The records that follow need to be output exactly as they are.

+++ Data records

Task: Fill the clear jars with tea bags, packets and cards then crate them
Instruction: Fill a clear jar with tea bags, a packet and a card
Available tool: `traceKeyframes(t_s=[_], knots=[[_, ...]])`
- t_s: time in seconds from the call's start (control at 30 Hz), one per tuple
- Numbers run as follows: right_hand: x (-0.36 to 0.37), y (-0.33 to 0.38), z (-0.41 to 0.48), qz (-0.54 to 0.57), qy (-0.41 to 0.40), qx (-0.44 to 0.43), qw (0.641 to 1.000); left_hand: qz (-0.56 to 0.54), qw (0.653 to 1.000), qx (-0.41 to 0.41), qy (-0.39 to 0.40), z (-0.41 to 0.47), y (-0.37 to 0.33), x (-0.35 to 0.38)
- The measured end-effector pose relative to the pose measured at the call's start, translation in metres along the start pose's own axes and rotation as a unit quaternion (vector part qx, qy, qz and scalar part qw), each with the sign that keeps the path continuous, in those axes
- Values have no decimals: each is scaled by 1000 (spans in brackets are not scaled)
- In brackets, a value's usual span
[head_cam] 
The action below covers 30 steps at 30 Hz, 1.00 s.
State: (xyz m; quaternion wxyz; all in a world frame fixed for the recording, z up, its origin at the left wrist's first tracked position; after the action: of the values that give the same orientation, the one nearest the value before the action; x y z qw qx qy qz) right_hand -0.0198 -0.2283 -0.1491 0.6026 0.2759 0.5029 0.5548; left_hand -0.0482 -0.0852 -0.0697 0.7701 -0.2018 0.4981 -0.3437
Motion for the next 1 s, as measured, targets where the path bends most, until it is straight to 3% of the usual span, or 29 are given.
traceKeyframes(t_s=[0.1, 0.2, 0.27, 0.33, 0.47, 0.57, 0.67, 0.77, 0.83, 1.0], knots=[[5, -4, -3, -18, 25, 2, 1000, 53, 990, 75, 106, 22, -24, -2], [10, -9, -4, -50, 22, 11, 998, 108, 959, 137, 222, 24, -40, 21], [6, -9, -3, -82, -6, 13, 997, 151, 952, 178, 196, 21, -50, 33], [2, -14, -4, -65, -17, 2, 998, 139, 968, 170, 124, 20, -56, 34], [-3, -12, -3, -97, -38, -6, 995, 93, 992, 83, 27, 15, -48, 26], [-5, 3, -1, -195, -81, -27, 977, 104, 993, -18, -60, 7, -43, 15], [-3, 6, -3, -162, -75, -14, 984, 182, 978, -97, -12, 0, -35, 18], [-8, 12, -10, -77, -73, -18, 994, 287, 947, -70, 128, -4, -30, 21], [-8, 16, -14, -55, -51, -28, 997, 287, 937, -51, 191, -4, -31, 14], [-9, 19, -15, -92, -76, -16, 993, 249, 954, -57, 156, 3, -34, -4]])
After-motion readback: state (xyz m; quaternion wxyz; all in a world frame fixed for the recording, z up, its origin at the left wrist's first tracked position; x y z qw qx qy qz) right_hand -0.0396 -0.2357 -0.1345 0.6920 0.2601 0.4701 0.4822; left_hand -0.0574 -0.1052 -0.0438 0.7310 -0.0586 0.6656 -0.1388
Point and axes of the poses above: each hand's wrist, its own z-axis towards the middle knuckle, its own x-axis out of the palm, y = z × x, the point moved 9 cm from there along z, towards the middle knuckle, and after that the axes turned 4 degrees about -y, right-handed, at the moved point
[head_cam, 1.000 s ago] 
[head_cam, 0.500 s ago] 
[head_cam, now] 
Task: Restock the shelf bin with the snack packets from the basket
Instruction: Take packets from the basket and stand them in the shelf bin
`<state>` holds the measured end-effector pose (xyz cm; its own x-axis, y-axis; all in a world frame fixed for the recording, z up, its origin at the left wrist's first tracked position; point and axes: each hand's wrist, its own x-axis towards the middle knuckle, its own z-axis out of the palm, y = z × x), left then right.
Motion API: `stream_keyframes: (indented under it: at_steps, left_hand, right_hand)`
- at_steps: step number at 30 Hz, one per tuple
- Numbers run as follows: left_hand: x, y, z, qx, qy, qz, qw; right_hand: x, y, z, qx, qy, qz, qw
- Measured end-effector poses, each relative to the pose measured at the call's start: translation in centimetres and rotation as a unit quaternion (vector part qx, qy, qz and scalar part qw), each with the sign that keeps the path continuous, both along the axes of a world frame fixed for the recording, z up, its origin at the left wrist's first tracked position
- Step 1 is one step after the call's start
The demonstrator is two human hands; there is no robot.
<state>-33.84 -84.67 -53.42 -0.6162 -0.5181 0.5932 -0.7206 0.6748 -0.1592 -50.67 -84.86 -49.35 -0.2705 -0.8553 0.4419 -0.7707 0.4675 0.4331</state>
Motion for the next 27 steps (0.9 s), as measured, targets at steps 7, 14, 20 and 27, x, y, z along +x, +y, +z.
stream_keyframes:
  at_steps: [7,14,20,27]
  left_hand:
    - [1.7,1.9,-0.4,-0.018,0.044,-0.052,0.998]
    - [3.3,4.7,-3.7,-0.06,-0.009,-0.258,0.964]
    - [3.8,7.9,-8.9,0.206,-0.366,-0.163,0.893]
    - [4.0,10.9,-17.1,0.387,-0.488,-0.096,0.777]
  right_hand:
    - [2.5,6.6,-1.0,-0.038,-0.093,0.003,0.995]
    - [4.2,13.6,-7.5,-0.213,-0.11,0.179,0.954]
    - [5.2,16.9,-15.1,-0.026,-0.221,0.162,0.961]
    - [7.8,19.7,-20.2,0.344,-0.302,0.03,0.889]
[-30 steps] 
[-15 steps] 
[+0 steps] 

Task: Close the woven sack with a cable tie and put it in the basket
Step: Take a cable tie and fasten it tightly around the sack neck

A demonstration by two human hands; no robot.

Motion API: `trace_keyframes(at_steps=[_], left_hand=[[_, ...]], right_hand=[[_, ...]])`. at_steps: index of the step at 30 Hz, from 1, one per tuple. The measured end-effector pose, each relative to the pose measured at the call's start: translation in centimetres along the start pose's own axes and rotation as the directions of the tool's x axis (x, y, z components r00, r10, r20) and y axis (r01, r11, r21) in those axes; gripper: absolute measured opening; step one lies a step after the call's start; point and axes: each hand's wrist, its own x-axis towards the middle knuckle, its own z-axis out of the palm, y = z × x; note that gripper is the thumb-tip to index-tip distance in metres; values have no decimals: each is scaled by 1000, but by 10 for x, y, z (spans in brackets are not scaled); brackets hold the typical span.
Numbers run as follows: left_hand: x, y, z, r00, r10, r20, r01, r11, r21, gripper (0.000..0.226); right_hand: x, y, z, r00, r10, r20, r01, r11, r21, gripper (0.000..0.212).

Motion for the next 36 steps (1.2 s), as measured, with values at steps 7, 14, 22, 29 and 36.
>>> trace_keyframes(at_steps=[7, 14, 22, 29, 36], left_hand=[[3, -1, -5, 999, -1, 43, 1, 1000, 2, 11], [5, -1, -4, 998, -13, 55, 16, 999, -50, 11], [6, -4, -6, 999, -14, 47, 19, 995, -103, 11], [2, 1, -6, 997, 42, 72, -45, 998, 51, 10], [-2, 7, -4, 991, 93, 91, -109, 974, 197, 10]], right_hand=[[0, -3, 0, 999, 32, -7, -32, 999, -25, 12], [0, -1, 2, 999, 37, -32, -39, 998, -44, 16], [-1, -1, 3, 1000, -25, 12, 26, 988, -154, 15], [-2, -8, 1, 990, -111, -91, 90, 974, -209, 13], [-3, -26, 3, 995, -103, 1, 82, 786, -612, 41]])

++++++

▶ _Answer_
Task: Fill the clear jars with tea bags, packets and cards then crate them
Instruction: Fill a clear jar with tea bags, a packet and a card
Available tool: `traceKeyframes(t_s=[_], knots=[[_, ...]])`
- t_s: time in seconds from the call's start (control at 30 Hz), one per tuple
- Numbers run as follows: right_hand: x (-0.36 to 0.37), y (-0.33 to 0.38), z (-0.41 to 0.48), qz (-0.54 to 0.57), qy (-0.41 to 0.40), qx (-0.44 to 0.43), qw (0.641 to 1.000); left_hand: qz (-0.56 to 0.54), qw (0.653 to 1.000), qx (-0.41 to 0.41), qy (-0.39 to 0.40), z (-0.41 to 0.47), y (-0.37 to 0.33), x (-0.35 to 0.38)
- The measured end-effector pose relative to the pose measured at the call's start, translation in metres along the start pose's own axes and rotation as a unit quaternion (vector part qx, qy, qz and scalar part qw), each with the sign that keeps the path continuous, in those axes
- Values have no decimals: each is scaled by 1000 (spans in brackets are not scaled)
- In brackets, a value's usual span
[head_cam] 
The action below covers 30 steps at 30 Hz, 1.00 s.
State: (xyz m; quaternion wxyz; all in a world frame fixed for the recording, z up, its origin at the left wrist's first tracked position; after the action: of the values that give the same orientation, the one nearest the value before the action; x y z qw qx qy qz) right_hand -0.0198 -0.2283 -0.1491 0.6026 0.2759 0.5029 0.5548; left_hand -0.0482 -0.0852 -0.0697 0.7701 -0.2018 0.4981 -0.3437
Motion for the next 1 s, as measured, targets where the path bends most, until it is straight to 3% of the usual span, or 29 are given.
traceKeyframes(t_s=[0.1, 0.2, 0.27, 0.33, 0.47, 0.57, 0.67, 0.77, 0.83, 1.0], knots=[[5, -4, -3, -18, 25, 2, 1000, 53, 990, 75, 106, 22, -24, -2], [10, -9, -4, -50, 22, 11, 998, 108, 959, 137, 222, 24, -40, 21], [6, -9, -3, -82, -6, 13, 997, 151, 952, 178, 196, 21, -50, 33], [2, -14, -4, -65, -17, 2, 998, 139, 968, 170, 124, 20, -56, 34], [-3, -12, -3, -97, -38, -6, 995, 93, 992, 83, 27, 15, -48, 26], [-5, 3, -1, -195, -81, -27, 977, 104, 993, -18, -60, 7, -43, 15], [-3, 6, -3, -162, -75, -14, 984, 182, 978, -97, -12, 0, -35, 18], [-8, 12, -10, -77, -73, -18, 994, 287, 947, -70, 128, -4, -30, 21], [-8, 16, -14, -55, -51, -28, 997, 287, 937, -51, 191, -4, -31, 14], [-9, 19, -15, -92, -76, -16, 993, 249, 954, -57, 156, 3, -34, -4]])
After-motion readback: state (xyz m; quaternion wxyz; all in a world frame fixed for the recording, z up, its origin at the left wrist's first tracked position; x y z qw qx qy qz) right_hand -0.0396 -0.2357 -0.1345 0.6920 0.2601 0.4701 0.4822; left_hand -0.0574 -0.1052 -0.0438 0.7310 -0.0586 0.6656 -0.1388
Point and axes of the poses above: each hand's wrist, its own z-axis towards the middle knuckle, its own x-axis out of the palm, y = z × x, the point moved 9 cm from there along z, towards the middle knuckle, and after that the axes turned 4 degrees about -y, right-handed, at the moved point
[head_cam, 1.000 s ago] 
[head_cam, 0.500 s ago] 
[head_cam, now] 
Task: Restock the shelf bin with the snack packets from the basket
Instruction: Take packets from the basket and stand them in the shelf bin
`<state>` holds the measured end-effector pose (xyz cm; its own x-axis, y-axis; all in a world frame fixed for the recording, z up, its origin at the left wrist's first tracked position; point and axes: each hand's wrist, its own x-axis towards the middle knuckle, its own z-axis out of the palm, y = z × x), left then right.
Motion API: `stream_keyframes: (indented under it: at_steps, left_hand, right_hand)`
- at_steps: step number at 30 Hz, one per tuple
- Numbers run as follows: left_hand: x, y, z, qx, qy, qz, qw; right_hand: x, y, z, qx, qy, qz, qw
- Measured end-effector poses, each relative to the pose measured at the call's start: translation in centimetres and rotation as a unit quaternion (vector part qx, qy, qz and scalar part qw), each with the sign that keeps the path continuous, both along the axes of a world frame fixed for the recording, z up, its origin at the left wrist's first tracked position
- Step 1 is one step after the call's start
The demonstrator is two human hands; there is no robot.
<state>-33.84 -84.67 -53.42 -0.6162 -0.5181 0.5932 -0.7206 0.6748 -0.1592 -50.67 -84.86 -49.35 -0.2705 -0.8553 0.4419 -0.7707 0.4675 0.4331</state>
Motion for the next 27 steps (0.9 s), as measured, targets at steps 7, 14, 20 and 27, x, y, z along +x, +y, +z.
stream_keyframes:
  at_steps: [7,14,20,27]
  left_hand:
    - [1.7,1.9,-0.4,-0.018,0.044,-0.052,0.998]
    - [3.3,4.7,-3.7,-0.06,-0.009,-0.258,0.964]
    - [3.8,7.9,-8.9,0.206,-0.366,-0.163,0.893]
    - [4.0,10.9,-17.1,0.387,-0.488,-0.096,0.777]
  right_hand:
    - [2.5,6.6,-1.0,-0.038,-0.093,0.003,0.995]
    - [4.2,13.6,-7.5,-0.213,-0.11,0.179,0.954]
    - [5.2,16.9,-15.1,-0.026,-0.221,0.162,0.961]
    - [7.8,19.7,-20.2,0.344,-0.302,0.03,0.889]
[-30 steps] 
[-15 steps] 
[+0 steps] 

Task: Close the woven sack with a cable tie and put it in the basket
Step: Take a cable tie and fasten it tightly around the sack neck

A demonstration by two human hands; no robot.

Motion API: `trace_keyframes(at_steps=[_], left_hand=[[_, ...]], right_hand=[[_, ...]])`. at_steps: index of the step at 30 Hz, from 1, one per tuple. The measured end-effector pose, each relative to the pose measured at the call's start: translation in centimetres along the start pose's own axes and rotation as the directions of the tool's x axis (x, y, z components r00, r10, r20) and y axis (r01, r11, r21) in those axes; gripper: absolute measured opening; step one lies a step after the call's start; point and axes: each hand's wrist, its own x-axis towards the middle knuckle, its own z-axis out of the palm, y = z × x; note that gripper is the thumb-tip to index-tip distance in metres; values have no decimals: each is scaled by 1000, but by 10 for x, y, z (spans in brackets are not scaled); brackets hold the typical span.
Numbers run as follows: left_hand: x, y, z, r00, r10, r20, r01, r11, r21, gripper (0.000..0.226); right_hand: x, y, z, r00, r10, r20, r01, r11, r21, gripper (0.000..0.212).

Motion for the next 36 steps (1.2 s), as measured, with values at steps 7, 14, 22, 29 and 36.
>>> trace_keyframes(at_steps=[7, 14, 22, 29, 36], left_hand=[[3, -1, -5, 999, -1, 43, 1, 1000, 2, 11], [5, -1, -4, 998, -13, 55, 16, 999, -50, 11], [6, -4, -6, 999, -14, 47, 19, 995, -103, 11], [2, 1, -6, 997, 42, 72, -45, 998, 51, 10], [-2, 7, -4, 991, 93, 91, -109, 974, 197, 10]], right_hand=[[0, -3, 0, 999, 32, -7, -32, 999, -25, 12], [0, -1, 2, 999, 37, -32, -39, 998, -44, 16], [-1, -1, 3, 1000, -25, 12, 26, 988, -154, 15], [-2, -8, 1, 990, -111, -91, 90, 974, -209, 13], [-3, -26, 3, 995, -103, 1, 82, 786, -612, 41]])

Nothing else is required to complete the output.